**TASK ITEM:** Give the number of lines in the records below that include "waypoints". Reply with that number alone.

**RECORDS PROVIDED:**
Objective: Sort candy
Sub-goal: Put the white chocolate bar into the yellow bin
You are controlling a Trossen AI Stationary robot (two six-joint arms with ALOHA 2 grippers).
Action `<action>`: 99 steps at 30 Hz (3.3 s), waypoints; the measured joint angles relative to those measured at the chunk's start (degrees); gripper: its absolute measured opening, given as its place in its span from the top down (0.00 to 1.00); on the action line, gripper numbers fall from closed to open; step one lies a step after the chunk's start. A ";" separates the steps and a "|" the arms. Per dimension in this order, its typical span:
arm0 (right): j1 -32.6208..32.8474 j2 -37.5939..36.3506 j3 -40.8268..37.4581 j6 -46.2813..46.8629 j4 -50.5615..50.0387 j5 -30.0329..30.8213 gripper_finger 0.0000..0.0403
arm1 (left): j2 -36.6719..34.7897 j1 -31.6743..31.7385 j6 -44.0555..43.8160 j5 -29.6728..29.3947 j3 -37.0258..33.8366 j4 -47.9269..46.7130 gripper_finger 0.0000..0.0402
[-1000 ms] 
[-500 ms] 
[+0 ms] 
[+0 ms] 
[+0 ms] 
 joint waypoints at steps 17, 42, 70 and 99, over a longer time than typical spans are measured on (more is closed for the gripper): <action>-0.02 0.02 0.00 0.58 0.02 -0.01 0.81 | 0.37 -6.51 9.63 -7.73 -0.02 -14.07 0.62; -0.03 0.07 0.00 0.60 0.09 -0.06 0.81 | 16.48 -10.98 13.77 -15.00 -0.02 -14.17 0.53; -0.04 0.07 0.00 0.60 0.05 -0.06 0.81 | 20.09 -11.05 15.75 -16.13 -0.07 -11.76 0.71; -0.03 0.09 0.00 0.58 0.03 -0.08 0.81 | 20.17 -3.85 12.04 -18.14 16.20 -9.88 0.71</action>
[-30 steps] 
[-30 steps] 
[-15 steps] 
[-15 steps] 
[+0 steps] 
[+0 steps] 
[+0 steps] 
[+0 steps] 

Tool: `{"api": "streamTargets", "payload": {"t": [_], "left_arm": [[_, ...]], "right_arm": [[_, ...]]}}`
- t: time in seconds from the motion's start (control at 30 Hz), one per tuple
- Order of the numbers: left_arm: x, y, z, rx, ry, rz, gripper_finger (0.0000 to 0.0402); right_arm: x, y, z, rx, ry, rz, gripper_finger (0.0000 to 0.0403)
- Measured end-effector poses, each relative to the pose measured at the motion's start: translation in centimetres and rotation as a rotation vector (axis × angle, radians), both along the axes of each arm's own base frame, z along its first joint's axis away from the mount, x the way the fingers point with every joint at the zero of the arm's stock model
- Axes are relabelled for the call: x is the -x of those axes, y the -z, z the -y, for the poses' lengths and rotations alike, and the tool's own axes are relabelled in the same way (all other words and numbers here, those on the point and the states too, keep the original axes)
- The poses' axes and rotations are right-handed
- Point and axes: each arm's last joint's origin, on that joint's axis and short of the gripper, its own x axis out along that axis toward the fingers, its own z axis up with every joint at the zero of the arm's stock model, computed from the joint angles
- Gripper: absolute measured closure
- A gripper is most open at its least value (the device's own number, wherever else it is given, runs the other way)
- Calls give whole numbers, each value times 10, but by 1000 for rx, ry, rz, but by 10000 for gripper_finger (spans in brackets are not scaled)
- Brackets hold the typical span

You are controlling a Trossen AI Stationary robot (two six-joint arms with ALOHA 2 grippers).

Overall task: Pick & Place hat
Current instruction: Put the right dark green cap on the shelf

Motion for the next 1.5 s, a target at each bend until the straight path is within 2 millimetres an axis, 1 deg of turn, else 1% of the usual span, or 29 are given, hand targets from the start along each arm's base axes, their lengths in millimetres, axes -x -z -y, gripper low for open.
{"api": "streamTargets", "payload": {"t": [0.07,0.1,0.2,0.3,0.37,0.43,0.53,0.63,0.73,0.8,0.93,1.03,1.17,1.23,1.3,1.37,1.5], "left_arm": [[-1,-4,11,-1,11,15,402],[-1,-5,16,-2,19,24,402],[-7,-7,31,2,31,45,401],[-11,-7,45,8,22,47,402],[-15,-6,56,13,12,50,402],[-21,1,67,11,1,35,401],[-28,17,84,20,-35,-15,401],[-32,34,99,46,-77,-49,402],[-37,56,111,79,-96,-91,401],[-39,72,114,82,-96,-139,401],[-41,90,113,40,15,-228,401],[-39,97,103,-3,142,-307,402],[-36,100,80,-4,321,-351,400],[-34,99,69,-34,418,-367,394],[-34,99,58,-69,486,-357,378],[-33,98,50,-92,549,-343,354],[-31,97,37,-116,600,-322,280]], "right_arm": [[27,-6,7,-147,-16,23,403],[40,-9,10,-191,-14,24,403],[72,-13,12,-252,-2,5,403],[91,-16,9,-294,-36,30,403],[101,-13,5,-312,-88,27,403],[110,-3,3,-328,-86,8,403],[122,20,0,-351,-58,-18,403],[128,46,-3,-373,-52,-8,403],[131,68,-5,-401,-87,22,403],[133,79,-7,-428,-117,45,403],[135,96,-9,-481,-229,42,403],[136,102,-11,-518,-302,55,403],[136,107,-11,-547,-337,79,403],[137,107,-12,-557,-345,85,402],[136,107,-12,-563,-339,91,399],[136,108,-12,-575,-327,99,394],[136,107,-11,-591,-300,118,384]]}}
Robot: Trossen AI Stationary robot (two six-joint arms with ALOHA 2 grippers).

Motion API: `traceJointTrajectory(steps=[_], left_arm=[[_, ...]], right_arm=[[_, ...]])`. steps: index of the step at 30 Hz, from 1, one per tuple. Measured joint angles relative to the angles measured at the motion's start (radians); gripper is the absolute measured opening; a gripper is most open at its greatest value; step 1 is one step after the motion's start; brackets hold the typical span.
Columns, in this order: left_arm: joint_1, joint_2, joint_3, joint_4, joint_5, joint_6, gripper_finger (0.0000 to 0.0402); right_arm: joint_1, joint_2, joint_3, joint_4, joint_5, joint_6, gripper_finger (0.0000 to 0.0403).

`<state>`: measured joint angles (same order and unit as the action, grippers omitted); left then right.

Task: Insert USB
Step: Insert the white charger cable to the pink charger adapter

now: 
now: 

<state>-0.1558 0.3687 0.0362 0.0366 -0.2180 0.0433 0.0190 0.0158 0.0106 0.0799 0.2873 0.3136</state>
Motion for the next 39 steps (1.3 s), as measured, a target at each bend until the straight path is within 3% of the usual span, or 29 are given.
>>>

**RESPONSE BOX:** 2